### Task requirements
Take nothing but the lines from the one with "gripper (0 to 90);" through the one with "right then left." in the entries below, both ends kept, and return them exactly with pictures left out.

=== Begin Enclosure ===

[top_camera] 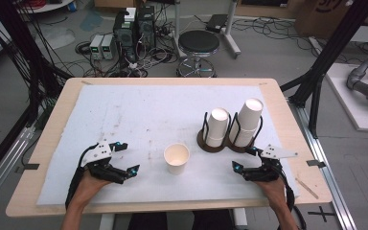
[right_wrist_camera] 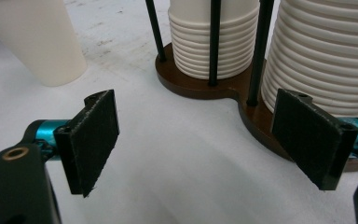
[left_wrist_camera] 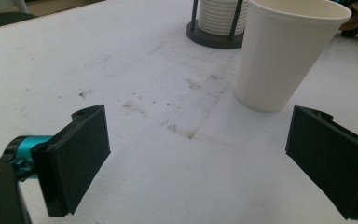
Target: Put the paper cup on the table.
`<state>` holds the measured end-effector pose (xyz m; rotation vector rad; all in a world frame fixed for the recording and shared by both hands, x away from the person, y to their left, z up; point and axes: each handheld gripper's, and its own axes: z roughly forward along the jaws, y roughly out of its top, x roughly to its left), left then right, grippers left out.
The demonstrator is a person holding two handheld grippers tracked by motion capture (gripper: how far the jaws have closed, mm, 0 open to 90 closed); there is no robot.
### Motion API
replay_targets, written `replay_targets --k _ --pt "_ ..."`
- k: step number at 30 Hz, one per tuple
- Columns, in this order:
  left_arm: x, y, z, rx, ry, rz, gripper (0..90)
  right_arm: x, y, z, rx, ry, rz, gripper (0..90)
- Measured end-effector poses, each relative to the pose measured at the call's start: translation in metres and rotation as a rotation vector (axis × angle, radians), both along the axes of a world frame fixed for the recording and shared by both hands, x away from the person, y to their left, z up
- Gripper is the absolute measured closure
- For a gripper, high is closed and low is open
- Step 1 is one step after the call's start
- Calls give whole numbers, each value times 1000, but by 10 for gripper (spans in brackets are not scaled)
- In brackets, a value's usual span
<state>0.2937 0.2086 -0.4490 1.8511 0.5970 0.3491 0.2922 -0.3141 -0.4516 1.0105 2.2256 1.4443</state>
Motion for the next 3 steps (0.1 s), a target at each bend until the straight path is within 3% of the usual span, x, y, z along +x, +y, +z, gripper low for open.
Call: replay_targets --k 3 --pt "0 0 0 -4 2 0 61 0 0 0 1 4 1 156"
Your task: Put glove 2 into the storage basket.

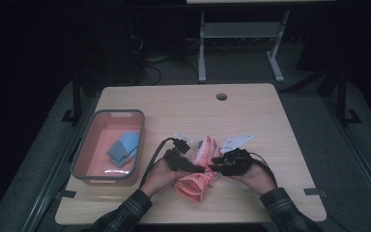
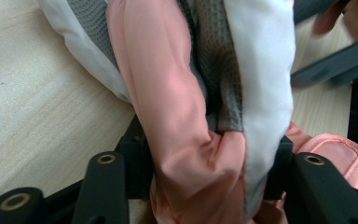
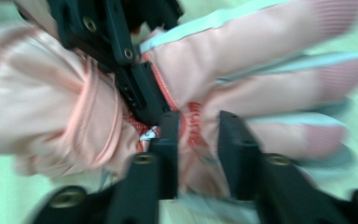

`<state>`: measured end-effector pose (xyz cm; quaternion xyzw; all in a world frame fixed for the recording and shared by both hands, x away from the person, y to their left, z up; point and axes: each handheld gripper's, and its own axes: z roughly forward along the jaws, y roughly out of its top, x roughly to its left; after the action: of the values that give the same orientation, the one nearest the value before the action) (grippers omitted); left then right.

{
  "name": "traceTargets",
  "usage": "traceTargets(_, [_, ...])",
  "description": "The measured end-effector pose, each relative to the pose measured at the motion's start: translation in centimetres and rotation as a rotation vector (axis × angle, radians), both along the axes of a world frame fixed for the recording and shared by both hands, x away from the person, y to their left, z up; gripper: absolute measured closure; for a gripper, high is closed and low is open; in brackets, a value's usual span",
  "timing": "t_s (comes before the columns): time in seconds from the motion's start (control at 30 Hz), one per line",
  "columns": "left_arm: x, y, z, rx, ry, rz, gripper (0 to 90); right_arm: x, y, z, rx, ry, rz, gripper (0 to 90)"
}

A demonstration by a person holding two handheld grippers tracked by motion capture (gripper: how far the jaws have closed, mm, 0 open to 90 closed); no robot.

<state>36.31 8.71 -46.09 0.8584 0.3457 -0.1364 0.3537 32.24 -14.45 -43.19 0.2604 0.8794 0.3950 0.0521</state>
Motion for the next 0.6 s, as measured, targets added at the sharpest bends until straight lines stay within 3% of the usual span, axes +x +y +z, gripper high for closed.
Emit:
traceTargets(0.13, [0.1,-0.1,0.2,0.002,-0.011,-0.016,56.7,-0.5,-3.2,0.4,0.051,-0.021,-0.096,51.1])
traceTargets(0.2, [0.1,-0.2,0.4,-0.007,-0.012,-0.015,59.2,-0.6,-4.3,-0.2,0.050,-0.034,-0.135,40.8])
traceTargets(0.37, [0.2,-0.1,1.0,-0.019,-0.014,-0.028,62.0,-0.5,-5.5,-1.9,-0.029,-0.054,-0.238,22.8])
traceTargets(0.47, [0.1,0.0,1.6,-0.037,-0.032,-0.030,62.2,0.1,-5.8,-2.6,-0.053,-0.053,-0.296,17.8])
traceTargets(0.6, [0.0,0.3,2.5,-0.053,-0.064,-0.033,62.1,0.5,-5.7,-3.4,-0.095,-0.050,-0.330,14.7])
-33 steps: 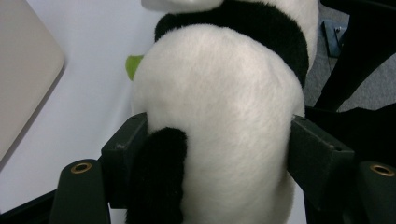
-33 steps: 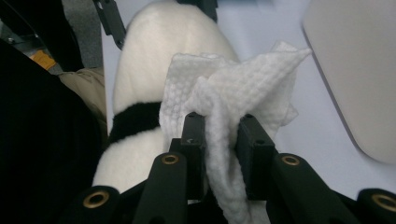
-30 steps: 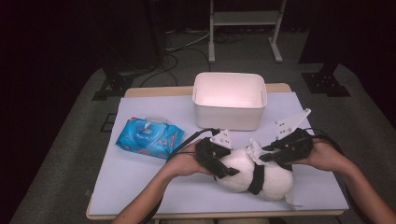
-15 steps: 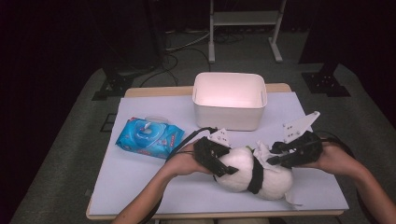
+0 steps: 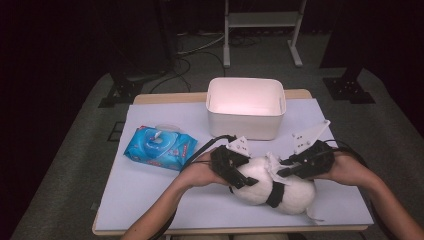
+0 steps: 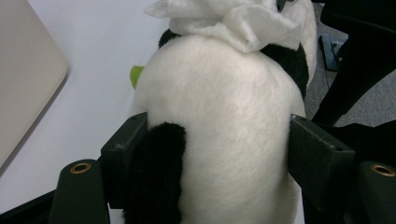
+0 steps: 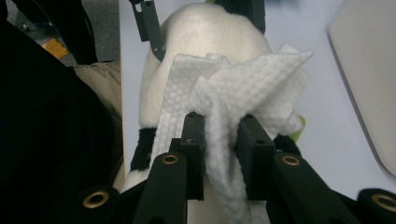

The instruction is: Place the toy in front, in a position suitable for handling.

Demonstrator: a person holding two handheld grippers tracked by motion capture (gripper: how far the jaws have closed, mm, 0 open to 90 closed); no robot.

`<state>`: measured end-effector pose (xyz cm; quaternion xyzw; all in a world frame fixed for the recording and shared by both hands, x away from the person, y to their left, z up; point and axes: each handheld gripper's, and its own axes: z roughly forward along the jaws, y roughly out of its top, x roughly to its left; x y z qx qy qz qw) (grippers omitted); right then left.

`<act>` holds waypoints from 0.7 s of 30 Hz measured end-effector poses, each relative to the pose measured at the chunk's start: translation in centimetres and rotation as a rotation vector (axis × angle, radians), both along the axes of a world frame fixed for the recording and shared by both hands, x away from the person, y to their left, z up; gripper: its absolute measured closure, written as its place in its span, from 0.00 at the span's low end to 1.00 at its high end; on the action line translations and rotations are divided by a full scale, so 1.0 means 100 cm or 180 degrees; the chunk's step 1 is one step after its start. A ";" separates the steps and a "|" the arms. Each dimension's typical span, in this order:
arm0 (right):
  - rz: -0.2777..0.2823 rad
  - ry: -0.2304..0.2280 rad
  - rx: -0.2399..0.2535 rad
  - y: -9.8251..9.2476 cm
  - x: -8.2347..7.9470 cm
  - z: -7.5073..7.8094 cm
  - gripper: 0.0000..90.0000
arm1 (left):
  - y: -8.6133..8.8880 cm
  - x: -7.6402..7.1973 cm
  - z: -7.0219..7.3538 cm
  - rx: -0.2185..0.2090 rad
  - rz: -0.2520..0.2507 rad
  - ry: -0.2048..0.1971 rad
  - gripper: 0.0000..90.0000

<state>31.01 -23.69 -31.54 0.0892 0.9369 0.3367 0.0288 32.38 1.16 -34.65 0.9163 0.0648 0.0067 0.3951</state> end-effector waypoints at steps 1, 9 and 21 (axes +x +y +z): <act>0.0008 0.0010 0.0002 0.002 0.001 -0.001 0.82 | 0.001 0.000 -0.001 0.0004 0.0005 0.0002 0.31; -0.0017 0.0036 0.0006 -0.003 -0.002 -0.003 0.82 | 0.006 0.001 -0.005 -0.0111 0.0002 0.0058 0.23; -0.0103 0.0002 0.0046 -0.023 -0.010 -0.003 0.82 | 0.014 0.010 -0.011 -0.0220 0.0064 0.0269 0.11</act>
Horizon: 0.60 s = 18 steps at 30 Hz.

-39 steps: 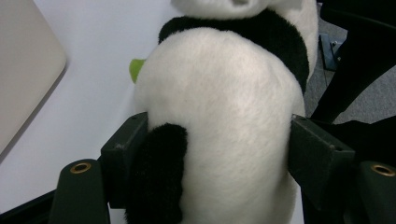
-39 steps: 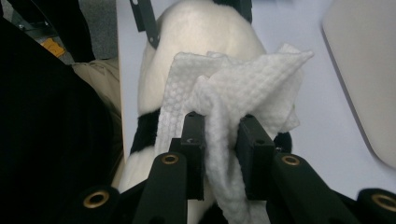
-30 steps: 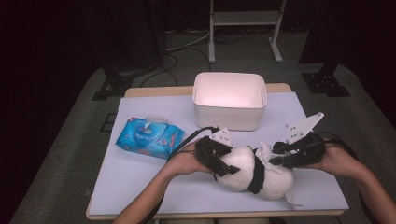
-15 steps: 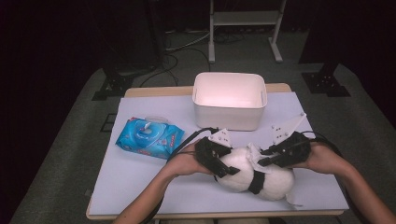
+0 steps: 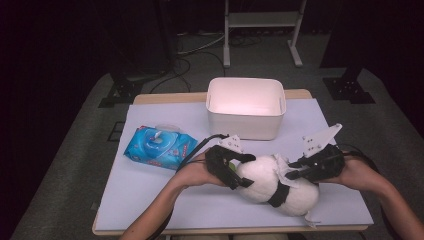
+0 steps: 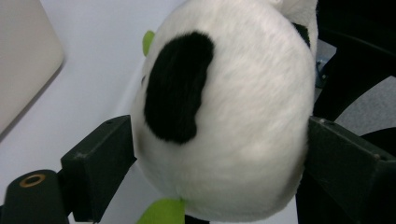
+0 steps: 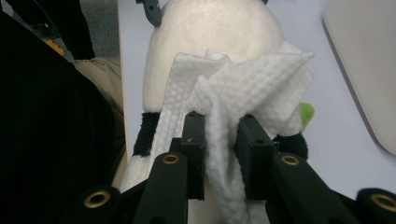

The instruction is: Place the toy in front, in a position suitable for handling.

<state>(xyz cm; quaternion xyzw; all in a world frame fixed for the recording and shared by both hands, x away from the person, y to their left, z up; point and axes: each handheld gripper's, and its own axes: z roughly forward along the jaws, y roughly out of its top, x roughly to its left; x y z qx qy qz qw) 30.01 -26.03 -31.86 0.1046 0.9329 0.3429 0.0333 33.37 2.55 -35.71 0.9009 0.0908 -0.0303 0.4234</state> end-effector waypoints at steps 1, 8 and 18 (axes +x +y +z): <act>-0.0005 0.0000 -0.0003 -0.001 0.000 0.000 0.82 | 0.000 0.001 -0.002 -0.0027 -0.0020 0.0031 0.11; -0.0028 0.0013 0.0026 -0.009 -0.002 -0.001 0.82 | 0.000 0.002 -0.010 -0.0045 -0.0072 0.0126 0.09; -0.0085 0.0045 0.0036 -0.017 -0.006 -0.003 0.82 | -0.011 0.002 -0.026 0.0030 -0.0145 0.0304 0.05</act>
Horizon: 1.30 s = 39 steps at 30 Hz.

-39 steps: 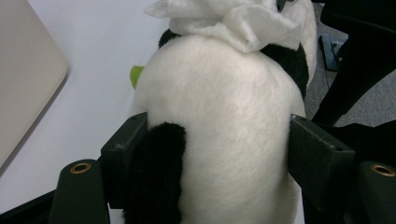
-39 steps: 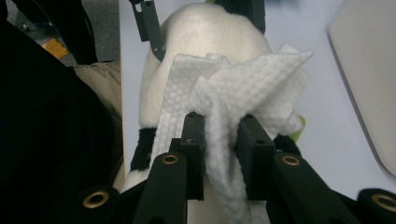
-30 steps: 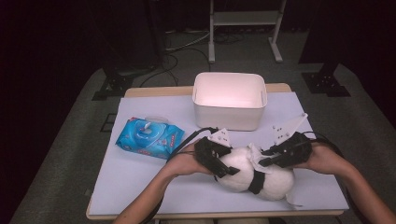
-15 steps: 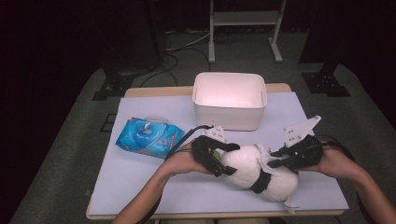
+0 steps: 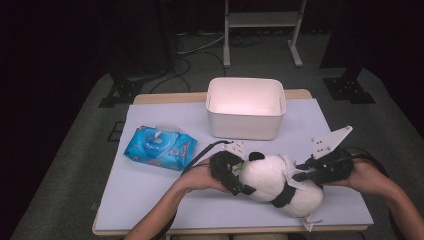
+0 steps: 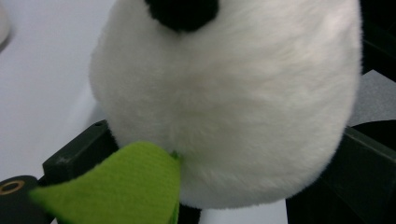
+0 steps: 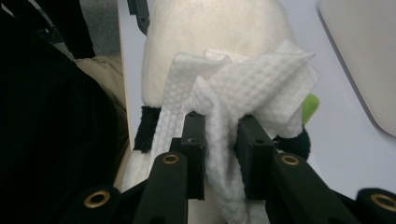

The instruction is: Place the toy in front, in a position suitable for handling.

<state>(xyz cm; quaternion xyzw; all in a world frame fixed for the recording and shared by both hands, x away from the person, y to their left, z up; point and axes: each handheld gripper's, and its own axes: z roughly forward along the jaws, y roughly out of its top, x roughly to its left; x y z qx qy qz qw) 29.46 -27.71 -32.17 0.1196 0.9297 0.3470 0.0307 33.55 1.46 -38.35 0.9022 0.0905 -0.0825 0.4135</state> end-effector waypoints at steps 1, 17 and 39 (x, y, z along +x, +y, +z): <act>0.0006 -0.0005 0.0001 0.000 0.000 0.000 0.82 | 0.000 0.001 -0.001 -0.0046 0.0013 0.0007 0.07; 0.0024 -0.0162 0.0302 0.011 0.009 0.008 0.83 | 0.027 0.003 0.040 -0.0178 0.0174 -0.0342 0.25; 0.0117 -0.0040 0.0406 0.034 0.023 -0.005 0.83 | 0.054 0.000 0.076 -0.0366 0.0286 -0.0574 0.25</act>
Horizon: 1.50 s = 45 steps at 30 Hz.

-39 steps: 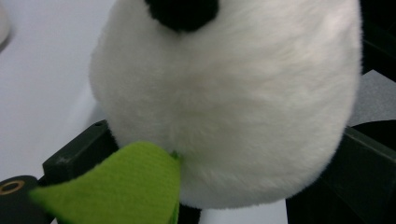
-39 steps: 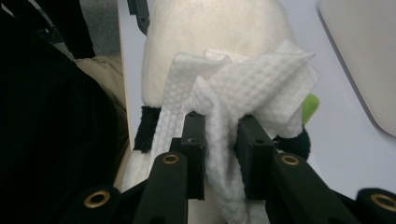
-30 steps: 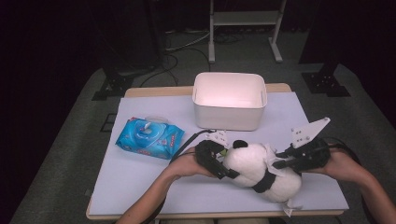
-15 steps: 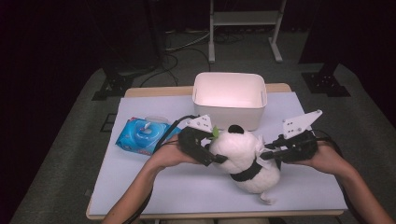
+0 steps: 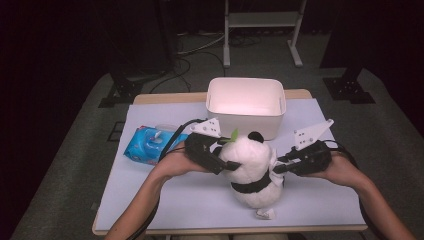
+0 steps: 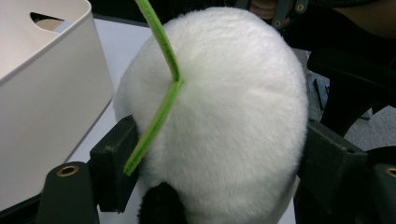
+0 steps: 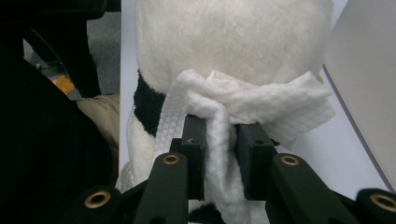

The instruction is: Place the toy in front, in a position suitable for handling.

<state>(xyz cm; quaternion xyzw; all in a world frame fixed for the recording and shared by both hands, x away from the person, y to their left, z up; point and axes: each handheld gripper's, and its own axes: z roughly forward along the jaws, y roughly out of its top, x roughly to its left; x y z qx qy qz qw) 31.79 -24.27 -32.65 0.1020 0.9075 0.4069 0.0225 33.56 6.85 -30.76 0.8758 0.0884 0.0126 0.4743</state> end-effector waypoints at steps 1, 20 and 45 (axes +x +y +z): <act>0.0000 0.0000 0.0000 0.000 0.000 0.000 0.83 | -0.002 0.000 0.000 0.0011 -0.0010 -0.0004 0.25; 0.0008 -0.0261 0.0043 -0.005 -0.001 0.054 0.83 | -0.028 -0.007 -0.001 0.0089 -0.0200 -0.0105 0.25; -0.0218 -0.0121 0.0043 -0.034 -0.005 0.030 0.83 | -0.043 -0.002 -0.002 0.0069 -0.0227 -0.0088 0.25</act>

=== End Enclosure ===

### Your response
  "columns": "left_arm: x, y, z, rx, ry, rz, gripper (0 to 90); right_arm: x, y, z, rx, ry, rz, gripper (0 to 90)"
}

A demonstration by a person holding two handheld grippers tracked by motion capture (gripper: how far the jaws have closed, mm, 0 open to 90 closed); no robot.

<state>36.31 8.71 -46.09 0.8584 0.3457 -0.1364 0.3537 32.24 -14.45 -43.19 0.2604 0.8794 0.3950 0.0521</state>
Motion for the next 0.6 s, as measured, targets added at the sharpest bends until straight lines stay within 3% of the usual span, axes +x +y +z, gripper high for closed.
Emit:
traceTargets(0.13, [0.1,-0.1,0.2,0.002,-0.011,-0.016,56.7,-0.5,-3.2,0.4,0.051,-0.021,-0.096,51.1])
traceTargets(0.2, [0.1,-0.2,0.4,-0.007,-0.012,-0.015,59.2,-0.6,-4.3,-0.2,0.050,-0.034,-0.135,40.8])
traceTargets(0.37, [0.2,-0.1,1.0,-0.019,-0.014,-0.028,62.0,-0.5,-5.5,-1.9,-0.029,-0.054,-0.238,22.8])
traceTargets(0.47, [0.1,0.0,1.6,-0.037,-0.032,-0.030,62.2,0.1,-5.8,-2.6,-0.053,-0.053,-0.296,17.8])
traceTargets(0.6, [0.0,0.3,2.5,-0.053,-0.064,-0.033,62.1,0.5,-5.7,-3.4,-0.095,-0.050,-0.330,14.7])
-33 steps: 
-33 steps: 
-30 steps: 
-15 steps: 
+0 steps: 
+0 steps: 
+0 steps: 

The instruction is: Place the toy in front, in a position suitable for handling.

Demonstrator: a person holding two handheld grippers tracked by motion capture (gripper: how far the jaws have closed, mm, 0 open to 90 closed); no robot.

`<state>`: measured end-effector pose (xyz cm; quaternion xyzw; all in a world frame fixed for the recording and shared by both hands, x away from the person, y to their left, z up; point and axes: each handheld gripper's, and its own axes: z roughly forward along the jaws, y roughly out of its top, x roughly to its left; x y z qx qy qz qw) (grippers omitted); right then left.

The answer has nothing more to it.